### What this task involves
Each line below must be set down exactly; omit any image you find.

### Supplied data

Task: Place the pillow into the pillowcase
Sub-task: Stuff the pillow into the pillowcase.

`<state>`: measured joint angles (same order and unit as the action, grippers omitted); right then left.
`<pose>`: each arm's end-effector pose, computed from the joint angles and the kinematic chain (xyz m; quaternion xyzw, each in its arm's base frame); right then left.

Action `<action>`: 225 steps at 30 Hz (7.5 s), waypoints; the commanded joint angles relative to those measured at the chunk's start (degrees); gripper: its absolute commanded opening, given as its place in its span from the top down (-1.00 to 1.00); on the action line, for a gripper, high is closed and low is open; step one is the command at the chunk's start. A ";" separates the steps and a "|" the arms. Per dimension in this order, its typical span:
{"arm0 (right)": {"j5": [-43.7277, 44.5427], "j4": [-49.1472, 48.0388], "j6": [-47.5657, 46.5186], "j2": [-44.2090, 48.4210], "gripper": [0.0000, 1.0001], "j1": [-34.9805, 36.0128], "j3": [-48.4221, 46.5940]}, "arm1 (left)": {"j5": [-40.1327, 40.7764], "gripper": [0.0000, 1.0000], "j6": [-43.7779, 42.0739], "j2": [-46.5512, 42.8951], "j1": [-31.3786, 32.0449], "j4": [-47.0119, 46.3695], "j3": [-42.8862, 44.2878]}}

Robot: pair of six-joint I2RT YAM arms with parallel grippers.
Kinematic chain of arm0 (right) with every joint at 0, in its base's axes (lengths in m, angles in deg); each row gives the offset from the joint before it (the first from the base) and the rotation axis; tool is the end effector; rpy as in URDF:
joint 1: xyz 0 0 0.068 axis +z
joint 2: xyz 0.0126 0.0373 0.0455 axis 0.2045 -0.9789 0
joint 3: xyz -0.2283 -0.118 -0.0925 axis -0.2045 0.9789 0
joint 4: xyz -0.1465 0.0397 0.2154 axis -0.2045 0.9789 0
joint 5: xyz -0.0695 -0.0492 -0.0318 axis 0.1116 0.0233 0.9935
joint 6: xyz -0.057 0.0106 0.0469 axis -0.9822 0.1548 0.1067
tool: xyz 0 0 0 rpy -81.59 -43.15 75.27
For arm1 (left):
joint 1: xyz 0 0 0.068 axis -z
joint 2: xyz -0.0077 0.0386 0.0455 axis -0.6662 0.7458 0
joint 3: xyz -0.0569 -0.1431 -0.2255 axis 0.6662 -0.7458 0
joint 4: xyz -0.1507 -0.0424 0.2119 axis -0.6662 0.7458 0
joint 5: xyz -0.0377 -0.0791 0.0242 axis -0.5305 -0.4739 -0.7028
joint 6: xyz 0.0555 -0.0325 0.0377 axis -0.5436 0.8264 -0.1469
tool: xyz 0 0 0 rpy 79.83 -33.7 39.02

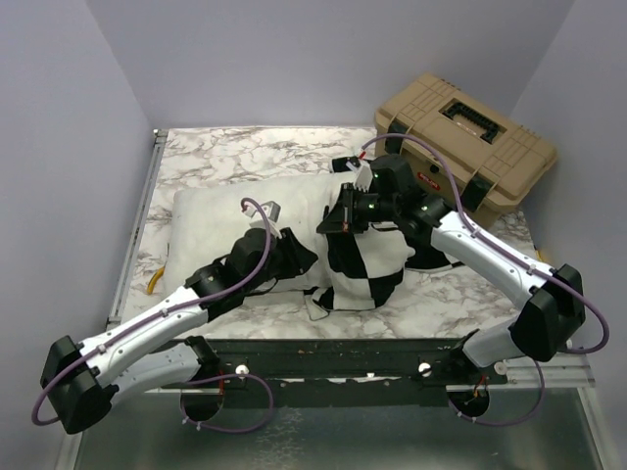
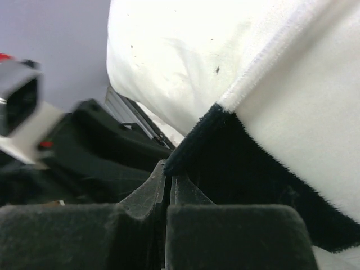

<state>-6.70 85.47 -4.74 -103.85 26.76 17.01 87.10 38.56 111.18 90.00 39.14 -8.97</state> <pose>0.2578 0.2422 0.3114 -0.1061 0.8543 0.4537 0.2303 0.1651 -0.1700 0.2820 -0.0534 0.8384 -0.3627 0.4033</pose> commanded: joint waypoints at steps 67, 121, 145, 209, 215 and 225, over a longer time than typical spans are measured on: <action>5.57 12.19 -5.43 8.25 1.00 5.73 -1.30 | 44.40 1.00 -35.42 21.73 -3.57 -54.07 -3.60; 31.08 15.28 -12.08 -1.21 -0.90 13.38 -9.58 | 6.54 -0.98 -12.68 7.70 -9.26 27.52 17.37; 40.78 12.34 -26.87 -20.73 -0.99 11.20 -33.04 | 12.79 -0.98 -13.15 6.58 -16.50 43.15 20.71; 31.14 25.87 -18.75 -1.19 -0.99 5.58 -18.29 | 5.91 -0.98 -24.17 15.23 -36.78 38.79 16.93; 30.63 18.61 -19.73 -4.51 -0.99 13.47 -15.35 | -15.82 -0.49 -22.76 13.64 -39.63 24.95 8.01; 33.63 2.77 -17.11 -10.54 -0.99 21.73 -13.34 | -35.99 1.00 -1.23 0.06 -39.66 12.64 8.76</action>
<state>25.04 98.25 -23.29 -113.67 48.58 1.98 64.43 26.47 115.21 49.87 57.08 -1.52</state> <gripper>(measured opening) 0.994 0.027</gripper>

### Solution
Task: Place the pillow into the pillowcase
Sub-task: Stuff the pillow into the pillowcase.

`<state>`: measured joint angles (same order and unit as the action, grippers omitted); right then left.
`<pose>`: each arm's end-effector pose, computed from the joint angles and the kinematic chain (xyz m; quaternion xyzw, each in its arm's base frame); right then left.

Action `<action>`: 225 steps at 30 Hz (7.5 s), waypoints; the commanded joint angles relative to those measured at the chunk's start (degrees); gripper: its absolute commanded opening, given as its place in its span from the top down (-1.00 to 1.00); on the action line, for a gripper, high is closed and low is open; step one is the command at the chunk's start. A ";" separates the steps and a "|" the arms. Per dimension in this order, its typical span:
{"arm0 (right)": {"j5": [-43.7277, 44.5427], "j4": [-49.1472, 48.0388], "j6": [-47.5657, 46.5186], "j2": [-44.2090, 48.4210], "gripper": [0.0000, 1.0001], "j1": [-34.9805, 36.0128], "j3": [-48.4221, 46.5940]}, "arm1 (left)": {"j5": [-40.1327, 40.7764], "gripper": [0.0000, 1.0000], "j6": [-43.7779, 42.0739], "j2": [-46.5512, 42.8951], "j1": [-31.3786, 32.0449], "j4": [-47.0119, 46.3695], "j3": [-42.8862, 44.2878]}}

Robot: pair of six-joint I2RT YAM arms with parallel grippers.
Kinematic chain of arm0 (right) with every joint at 0, in its base's axes (lengths in m, angles in deg); each row gives the offset from the joint before it (the first from the base) and the rotation axis; tool is the end effector; rpy as in URDF:
joint 1: xyz 0 0 0.068 axis +z
joint 2: xyz 0.0126 0.0373 0.0455 axis 0.2045 -0.9789 0
joint 3: xyz -0.2283 -0.118 -0.0925 axis -0.2045 0.9789 0
joint 4: xyz -0.1465 0.0397 0.2154 axis -0.2045 0.9789 0
joint 5: xyz -0.0695 -0.0492 -0.0318 axis 0.1116 0.0233 0.9935
joint 6: xyz -0.057 0.0106 0.0469 axis -0.9822 0.1548 0.1067
tool: xyz 0 0 0 rpy -81.59 -43.15 75.27
For arm1 (left):
joint 1: xyz 0 0 0.068 axis -z
joint 2: xyz -0.0077 0.0386 0.0455 axis -0.6662 0.7458 0
joint 3: xyz -0.0569 -0.1431 -0.2255 axis 0.6662 -0.7458 0
joint 4: xyz -0.1507 -0.0424 0.2119 axis -0.6662 0.7458 0
joint 5: xyz -0.0377 -0.0791 0.0242 axis -0.5305 -0.4739 -0.7028
joint 6: xyz 0.0555 -0.0325 0.0377 axis -0.5436 0.8264 -0.1469
tool: xyz 0 0 0 rpy 79.83 -33.7 39.02


<state>-6.70 85.47 -4.74 -103.85 26.76 17.01 87.10 38.56 111.18 90.00 39.14 -8.97</state> <pose>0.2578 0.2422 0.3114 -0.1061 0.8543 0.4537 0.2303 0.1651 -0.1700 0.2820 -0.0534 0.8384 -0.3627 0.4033</pose> commanded: joint waypoints at steps 67, 121, 145, 209, 215 and 225, over a longer time than typical spans are measured on: <action>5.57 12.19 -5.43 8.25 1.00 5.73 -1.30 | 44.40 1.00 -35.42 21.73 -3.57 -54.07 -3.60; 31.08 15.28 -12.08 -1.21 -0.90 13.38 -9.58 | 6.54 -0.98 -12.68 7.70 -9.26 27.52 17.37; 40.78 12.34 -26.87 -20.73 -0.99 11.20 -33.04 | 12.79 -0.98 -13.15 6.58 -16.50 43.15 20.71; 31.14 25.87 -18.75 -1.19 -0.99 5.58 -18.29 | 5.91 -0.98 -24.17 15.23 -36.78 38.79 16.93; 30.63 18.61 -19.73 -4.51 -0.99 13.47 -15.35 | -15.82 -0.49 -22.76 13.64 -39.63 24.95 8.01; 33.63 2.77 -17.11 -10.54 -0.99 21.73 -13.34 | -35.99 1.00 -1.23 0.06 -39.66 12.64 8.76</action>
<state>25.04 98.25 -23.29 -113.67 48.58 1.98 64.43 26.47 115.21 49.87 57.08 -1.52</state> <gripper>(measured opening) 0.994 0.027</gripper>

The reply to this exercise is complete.